The phylogenetic position of the epibionts from a limited number of phototrophic consortia was analyzed previously and determined as unique phylotypes within the radiation of green sulfur bacteria (28, 99). Because morphologically identical phototrophic consortia from different lakes represented unique phylotypes a non-ubiquitous distribution of phototrophic consortia was suggested (28).
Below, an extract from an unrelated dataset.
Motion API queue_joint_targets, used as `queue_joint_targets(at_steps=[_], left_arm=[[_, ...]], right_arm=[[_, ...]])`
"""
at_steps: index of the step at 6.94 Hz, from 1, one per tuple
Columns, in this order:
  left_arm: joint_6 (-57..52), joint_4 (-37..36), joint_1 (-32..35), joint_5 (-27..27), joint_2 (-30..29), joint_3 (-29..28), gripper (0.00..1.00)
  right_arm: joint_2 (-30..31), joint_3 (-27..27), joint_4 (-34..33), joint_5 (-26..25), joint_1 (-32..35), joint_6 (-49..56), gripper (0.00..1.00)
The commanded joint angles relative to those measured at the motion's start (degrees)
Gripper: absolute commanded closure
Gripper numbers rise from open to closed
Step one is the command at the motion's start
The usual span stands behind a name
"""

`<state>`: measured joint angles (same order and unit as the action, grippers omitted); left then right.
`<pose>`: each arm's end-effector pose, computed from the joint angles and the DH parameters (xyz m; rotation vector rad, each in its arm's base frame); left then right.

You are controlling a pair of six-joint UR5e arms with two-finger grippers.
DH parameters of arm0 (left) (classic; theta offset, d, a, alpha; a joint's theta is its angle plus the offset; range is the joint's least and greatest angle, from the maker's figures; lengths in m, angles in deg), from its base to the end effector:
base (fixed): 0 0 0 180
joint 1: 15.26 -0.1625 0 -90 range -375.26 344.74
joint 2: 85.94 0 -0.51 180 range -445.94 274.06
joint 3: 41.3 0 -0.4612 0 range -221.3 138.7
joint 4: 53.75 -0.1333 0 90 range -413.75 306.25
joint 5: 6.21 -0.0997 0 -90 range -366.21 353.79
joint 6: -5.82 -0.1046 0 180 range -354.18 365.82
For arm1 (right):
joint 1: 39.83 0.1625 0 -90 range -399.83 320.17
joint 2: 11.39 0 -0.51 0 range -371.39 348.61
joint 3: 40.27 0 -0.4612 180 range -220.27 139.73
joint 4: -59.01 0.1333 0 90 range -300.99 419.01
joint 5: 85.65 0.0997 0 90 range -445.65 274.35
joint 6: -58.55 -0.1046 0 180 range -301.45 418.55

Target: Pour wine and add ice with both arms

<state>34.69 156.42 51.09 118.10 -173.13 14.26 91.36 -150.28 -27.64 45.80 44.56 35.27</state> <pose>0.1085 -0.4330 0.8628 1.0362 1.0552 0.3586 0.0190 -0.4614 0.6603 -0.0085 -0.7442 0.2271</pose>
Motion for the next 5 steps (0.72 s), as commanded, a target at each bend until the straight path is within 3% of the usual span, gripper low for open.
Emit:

The major focus of the fourth aim of this study was the detailed analysis of the phylogenetic position of the epibiotic green sulfur bacteria from most of the morphologically described phototrophic consortia. The obtained data would also provide the basis to elucidate the global diversity among these morphotypes. Therefore, chemocline samples containing phototrophic consortia from 14 Lakes of 6 geographical regions were studied. The assessment of the global diversity of epibiotic green sulfur bacteria will furthermore provide (i) answers to the question if this type of symbiosis has developed only once in the evolution of green sulfur bacteria or arose convergently among various phylogenetic lines of green sulfur bacteria; (ii) data to investigate if competitive exclusion exists between different morphological types of phototrophic consortia and (iii) insight into the question if endemic populations exists among epibiont phylotypes. Again, a culture independent approach was chosen to determine the diversity of epibionts from chemocline samples. Phototrophic consortia were separated by micromanipulation and subsequently 16S rRNA gene fragments were amplified with oligonucleotide primers specific for green sulfur bacteria (77). The amplified 16S rRNA gene fragments were analyzed by denaturing gradient gel electrophoresis and subsequently sequenced. The phylogenetic analysis of the partial 16S rRNA gene sequences provided the information to answer the questions asked previously.